Sabemos que la esperanza y el anhelo pueden ser aplastados por fines geopolíticos. No se trata, pues, de una expectativa por el futuro de la humanidad, sino de un ajedrez imperial en el que la mayoría solo somos espectadores al borde de la desaparición, sin olvidar las claves malthusianas que lo sustentan.

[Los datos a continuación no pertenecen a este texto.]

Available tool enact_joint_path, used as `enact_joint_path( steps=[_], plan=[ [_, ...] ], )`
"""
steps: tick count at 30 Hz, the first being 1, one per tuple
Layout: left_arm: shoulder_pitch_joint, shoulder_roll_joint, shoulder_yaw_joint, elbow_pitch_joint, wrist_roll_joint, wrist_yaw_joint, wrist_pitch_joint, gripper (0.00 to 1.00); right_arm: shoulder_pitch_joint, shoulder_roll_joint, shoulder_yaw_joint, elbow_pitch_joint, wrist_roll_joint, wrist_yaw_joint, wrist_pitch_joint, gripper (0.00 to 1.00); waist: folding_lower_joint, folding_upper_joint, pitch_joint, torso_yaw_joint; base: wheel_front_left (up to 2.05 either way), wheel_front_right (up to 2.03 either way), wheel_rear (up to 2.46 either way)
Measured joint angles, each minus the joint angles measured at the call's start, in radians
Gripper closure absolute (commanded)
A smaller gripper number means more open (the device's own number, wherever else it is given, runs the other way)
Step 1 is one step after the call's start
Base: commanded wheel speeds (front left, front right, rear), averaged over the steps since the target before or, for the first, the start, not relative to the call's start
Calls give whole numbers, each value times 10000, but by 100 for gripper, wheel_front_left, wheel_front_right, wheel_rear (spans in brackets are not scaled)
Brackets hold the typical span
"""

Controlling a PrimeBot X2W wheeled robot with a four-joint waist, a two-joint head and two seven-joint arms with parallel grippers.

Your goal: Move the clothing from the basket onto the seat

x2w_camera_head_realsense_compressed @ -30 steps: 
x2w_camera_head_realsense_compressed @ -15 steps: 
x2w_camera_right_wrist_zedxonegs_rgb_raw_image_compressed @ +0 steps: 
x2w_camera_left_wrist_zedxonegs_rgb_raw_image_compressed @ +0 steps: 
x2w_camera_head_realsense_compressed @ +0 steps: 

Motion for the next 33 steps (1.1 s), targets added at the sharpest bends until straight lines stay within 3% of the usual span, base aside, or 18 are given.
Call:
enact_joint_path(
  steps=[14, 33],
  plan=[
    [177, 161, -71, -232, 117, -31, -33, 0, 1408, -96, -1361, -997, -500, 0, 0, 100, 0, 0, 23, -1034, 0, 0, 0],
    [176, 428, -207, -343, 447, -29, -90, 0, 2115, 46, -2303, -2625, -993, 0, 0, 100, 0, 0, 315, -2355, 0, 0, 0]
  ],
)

De esta manera, la lírica selenita también termina definitivamente. El habitual satélite se transformará en un campo de batalla, en un puesto militar y en una zona residencial para los megamillonarios que podrán usar sus vehículos espaciales ya existentes ante cualquier inminencia descontrolada en el tercer planeta del sistema solar. Por lo tanto, no es una búsqueda del bien común, sino un interés de unos pocos; no es el gozo épico del conocimiento, sino un instrumento para intereses opacos. Su inminente ocupación por las superpotencias es la línea roja cruzada, una señal pública y definitiva de lo que sigue para la mayoría. Aunque los primeros asentamientos humanos lunares serán transmitidos como un nuevo reality show galáctico e inaugurarán nuevos formatos de telerrealidad y comercialización, esta será la señal irreversible de una inédita forma de repoblación. Dicha repoblación será filtrada por sesgos dominantes y una crudelísima carga de intereses y preferencias. Por eso, invocamos la cautela y una vigilante precaución, pero también la aceptación de que asistimos a una transformación epocal y al nacimiento de una nueva era de la que miles de millones de seres humanos no formarán parte.